The NBA has announced it will launch an investigation into the Phoenix Suns and Phoenix Mercury owner Robert Sarver.
More than 70 former and current employees have alleged in an ESPN article that Sarver has engaged in a hostile workplace where he makes constant racist and misogynistic comments.
“The allegations contained in today’s ESPN article are extremely serious, and we have directed the Wachtell Lipton law firm to commence a comprehensive investigation,” NBA spokesman Mike Bass said in a statement.
“The NBA and WNBA remain committed to providing a respectful and inclusive workplace for all employees. Once the investigation is completed, its findings will provide the basis for any league action.”
The NBPA also released a statement of their own:
“We are continuing to review the allegations in today’s ESPN story. We view these allegations as serious and applaud the League’s decision to conduct an investigation. We will defer any further comments until that process has been concluded.”
Among the accusations was Sarver’s alleged use of the N-word around coaches and players on more than one occasion.
Former Suns’ coach Earl Watson told ESPN on the record he repeatedly told Sarver, “You can’t say that.” Sarver acknowledged using the word “on one occasion,” when he repeated a player’s language.
“I’ve never called anyone or any group of people the N-word, or referred to anyone or any group of people by the N-word, either verbally or in writing,” Sarver, who denied an interview request, told ESPN through his lawyers. “I don’t use that word.
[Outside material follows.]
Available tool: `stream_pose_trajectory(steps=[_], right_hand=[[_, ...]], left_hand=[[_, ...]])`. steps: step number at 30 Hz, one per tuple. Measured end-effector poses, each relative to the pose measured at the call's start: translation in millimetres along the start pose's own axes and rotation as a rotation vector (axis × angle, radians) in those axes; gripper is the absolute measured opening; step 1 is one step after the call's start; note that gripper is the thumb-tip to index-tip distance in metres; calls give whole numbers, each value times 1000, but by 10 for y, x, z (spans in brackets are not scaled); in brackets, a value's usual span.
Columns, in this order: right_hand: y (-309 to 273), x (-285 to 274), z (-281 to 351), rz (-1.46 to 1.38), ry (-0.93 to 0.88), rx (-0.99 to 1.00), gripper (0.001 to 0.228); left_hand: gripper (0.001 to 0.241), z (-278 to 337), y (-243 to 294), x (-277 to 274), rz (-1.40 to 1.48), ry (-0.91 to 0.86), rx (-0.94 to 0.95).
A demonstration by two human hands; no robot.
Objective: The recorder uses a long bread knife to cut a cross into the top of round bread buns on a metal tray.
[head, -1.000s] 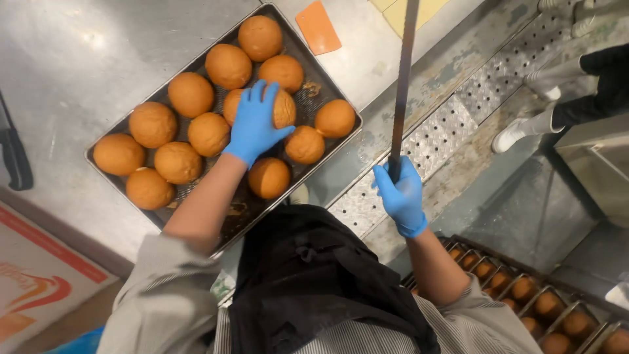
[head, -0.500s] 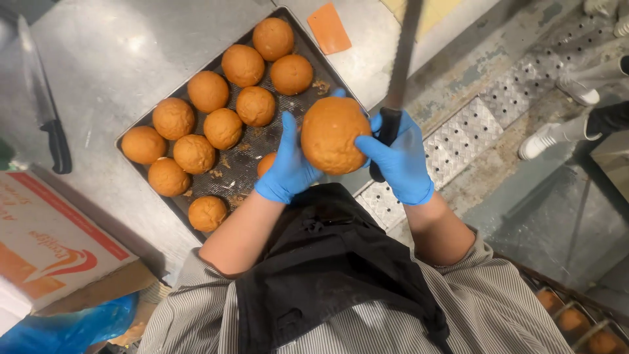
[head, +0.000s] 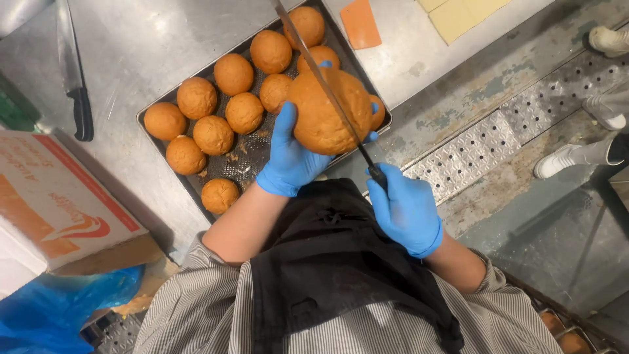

It is abhorrent and ugly and denigrating and against everything I believe in.”
In a statement following the ESPN article’s publication, Sarver said he welcomed a league investigation after he felt the reporting in the article was a “misrepresentation” from all of the sources who spoke about the owner.
“At this point, I would entirely welcome an impartial NBA investigation,” Sarver added, “which may prove our only outlet for clearing my name and the reputation of an organization of which I’m so very proud.”
Employees also referenced Sarver’s repeated use of misogynistic language, including discussions with players about their genitals, “sex lives and the sexual prowess of their significant others.”
Sarver acknowledged again only “a joking reference to men’s grooming habits with Taylor Griffin once in the locker room.”
Griffin, who played eight games for the Suns in 2010, is the older brother of Brooklyn Nets forward Blake Griffin.
“I have been made aware of the allegations against Robert Sarver, the managing partner who runs the Phoenix Suns,” Jahm Najafi, who owns a minority stake in the team, said in a statement.
“The conduct he is alleged to have committed has stunned and saddened me and is unacceptable. The well-being and safety of every Suns employee, player, coach and stakeholder is first and foremost our priority. My sincerest sympathy goes out to all whose lives and professions have been impacted. I am personally committed to helping eradicate any form of racism, sexism, and bias, which is unacceptable anywhere in our society.”
Robert Sarver has owned the Phoenix Suns for 17 years.